Gestational Diabetes Associated With Higher Body Fat in Infants

Gestational diabetes
Gestational diabetes
Body fat in these infants was 16% higher at 2 months.

Babies born to mothers with gestational diabetes had significantly more body fat at 2 months compared with babies born to healthy mothers, according to researchers at Imperial College London.

Study results published in Diabetes Care showed that babies born to mothers with gestational diabetes had lower levels of body fat at birth, but had 16% more adipose tissue at 2 months after adjustment for size.

Gestational diabetes affects nearly 10% of pregnant women in the United States and about 5% in the United Kingdom.

Karen Logan, PhD, senior project manager and network coordinator at Imperial College and the study’s lead author, said in a press release that these are the first results to draw a connection between gestational diabetes and its impact on infants.

“This new study suggests diabetes in the mother can trigger changes in the baby at a very early stage,” she said. “Gestational diabetes is becoming more and more common, and babies born to these mothers are at increased risk of developing diabetes when they grow up. Therefore we need to understand what effects maternal diabetes has on the baby. “

Dr Logan and colleagues conducted a prospective longitudinal study using MRI and spectroscopy to quantify whole-body and regional adipose tissue volumes and intrahepatocellular lipid content within 2 weeks of birth and at 8 to 12 weeks after birth. The findings were adjusted for infant size and sex, and for maternal BMI pre-pregnancy.

The researchers recruited 42 infants for the gestational diabetes group and 44 for the control group. Thirty-eight and 35 babies, respectively, successfully completed 2 scans.

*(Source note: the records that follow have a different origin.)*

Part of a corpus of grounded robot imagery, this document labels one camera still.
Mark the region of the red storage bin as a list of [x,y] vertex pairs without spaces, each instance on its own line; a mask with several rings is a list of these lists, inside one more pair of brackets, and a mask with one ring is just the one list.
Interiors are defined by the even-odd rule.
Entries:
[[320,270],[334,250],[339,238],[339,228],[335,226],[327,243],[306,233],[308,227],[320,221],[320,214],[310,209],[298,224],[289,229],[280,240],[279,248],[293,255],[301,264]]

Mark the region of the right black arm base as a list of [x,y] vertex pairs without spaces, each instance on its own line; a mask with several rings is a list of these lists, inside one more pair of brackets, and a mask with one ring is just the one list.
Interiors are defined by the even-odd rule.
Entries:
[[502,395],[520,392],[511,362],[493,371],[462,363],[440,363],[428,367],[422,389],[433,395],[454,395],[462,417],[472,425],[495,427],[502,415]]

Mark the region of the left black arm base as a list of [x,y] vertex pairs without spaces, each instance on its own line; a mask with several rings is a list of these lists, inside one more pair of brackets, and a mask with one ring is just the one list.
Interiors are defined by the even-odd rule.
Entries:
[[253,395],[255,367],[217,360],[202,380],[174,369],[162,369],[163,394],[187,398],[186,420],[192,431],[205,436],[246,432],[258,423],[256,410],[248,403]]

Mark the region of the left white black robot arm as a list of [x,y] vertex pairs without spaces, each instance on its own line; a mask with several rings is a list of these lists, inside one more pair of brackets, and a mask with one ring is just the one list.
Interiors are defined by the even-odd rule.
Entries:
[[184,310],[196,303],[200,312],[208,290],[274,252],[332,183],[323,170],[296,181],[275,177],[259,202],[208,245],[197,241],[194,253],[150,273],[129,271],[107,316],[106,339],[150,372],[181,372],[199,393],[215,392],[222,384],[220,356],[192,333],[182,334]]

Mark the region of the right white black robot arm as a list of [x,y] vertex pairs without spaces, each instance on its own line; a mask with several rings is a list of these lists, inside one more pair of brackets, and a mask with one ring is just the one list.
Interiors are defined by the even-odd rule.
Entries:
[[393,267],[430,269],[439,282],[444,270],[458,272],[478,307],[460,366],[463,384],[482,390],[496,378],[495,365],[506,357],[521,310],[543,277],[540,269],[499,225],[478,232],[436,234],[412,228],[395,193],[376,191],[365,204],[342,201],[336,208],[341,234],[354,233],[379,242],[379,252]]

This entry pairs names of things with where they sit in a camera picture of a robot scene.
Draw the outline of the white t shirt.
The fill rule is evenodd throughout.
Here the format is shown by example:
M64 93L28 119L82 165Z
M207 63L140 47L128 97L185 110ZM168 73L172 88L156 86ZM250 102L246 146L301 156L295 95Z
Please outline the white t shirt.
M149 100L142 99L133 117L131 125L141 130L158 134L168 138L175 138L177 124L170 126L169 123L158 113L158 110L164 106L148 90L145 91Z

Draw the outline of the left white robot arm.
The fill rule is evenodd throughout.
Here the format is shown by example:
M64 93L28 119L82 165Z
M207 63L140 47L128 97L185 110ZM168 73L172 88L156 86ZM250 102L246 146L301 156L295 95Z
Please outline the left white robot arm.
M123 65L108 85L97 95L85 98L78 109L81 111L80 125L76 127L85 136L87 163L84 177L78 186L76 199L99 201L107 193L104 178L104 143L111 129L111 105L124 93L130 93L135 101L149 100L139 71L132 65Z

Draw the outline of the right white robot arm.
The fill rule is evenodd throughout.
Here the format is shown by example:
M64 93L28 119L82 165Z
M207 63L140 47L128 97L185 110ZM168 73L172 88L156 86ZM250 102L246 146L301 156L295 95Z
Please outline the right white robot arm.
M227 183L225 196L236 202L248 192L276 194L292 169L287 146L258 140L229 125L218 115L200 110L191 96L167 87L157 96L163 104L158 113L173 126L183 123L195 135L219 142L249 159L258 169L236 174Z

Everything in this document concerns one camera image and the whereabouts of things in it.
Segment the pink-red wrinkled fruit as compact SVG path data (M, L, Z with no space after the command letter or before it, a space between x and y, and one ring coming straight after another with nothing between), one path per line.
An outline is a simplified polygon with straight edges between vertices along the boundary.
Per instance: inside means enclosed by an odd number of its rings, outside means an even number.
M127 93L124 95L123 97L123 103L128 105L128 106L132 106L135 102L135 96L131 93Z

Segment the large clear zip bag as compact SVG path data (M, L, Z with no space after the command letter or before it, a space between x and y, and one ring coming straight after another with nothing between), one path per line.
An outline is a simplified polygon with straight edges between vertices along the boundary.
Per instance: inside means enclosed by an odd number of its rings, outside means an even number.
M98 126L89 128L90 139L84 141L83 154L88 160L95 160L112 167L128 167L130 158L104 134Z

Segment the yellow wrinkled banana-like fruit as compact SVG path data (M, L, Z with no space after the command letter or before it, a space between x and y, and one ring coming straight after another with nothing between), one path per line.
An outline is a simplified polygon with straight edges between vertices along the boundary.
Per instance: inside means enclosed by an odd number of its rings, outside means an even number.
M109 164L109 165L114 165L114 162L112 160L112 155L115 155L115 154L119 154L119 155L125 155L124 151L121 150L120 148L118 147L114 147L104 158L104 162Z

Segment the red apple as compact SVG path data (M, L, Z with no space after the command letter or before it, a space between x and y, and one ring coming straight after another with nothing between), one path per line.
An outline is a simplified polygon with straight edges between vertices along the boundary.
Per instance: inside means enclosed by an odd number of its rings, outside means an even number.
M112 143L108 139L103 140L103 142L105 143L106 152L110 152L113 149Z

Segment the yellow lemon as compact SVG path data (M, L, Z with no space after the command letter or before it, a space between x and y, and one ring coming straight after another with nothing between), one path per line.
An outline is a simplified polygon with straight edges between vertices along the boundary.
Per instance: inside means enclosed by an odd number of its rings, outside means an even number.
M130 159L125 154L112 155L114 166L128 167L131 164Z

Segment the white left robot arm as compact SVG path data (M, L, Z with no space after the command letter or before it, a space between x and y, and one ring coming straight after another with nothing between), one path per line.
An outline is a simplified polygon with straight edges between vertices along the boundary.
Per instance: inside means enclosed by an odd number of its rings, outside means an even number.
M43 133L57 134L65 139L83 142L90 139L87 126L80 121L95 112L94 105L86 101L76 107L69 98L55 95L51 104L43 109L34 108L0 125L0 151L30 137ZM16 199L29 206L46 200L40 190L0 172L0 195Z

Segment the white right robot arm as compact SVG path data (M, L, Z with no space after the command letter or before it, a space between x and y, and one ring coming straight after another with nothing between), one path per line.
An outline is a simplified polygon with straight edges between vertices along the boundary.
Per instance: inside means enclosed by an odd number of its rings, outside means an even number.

At a median age of 11 days, total adipose tissue volumes were similar in the gestational diabetes group vs the control group (-28 cm3; P=.55). At 10 weeks, however, adipose tissue volume was greater in the gestational diabetes group than the control group (247 cm3; P=.01).

Data demonstrated no significant differences in adipose tissue distribution and intrahepatocellular lipid content at either time point.

Researchers do not yet know why these babies gained weight faster than their peers, though researchers said that the study was not powered to detect small differences in adiposity that may have been present at birth. They speculated that the mother’s diabetes may have affected the baby’s metabolism while in the womb, may have caused infants to store more fat after birth, or could have changed the infant’s appetite.

Gestational diabetes is often associated with obesity, but Dr Logan said that may not tell the whole story.

“Many of the women in our study were not overweight, and there are other possible causes of the condition, such as genetic predisposition,” she said. “All of the women in the study had their condition well-controlled; however, this study suggests that even good treatment during pregnancy may not be enough to prevent longer-term problems in the baby.”

The team’s next project will involve analyzing the composition of breast milk from mothers with gestational diabetes, Dr Logan noted. The researchers said that the composition of breast milk may be somehow different in mothers with the condition.

“The majority of babies in our study were breast-fed, and previous studies have suggested that diabetes may cause changes in breast milk so that it contains more sugar, fat ,or different levels of compounds that control appetite,” Neena Modi, MD, professor of neonatal medicine at Imperial College and the paper’s senior author, said in the release.

Reference

  1. Logan KM, Emsley R, Jeffries S, et al. Development of early adiposity in infants of mothers with gestational diabetes mellitus. Diabetes Care. 2016. doi:10.2337/dc16-0030.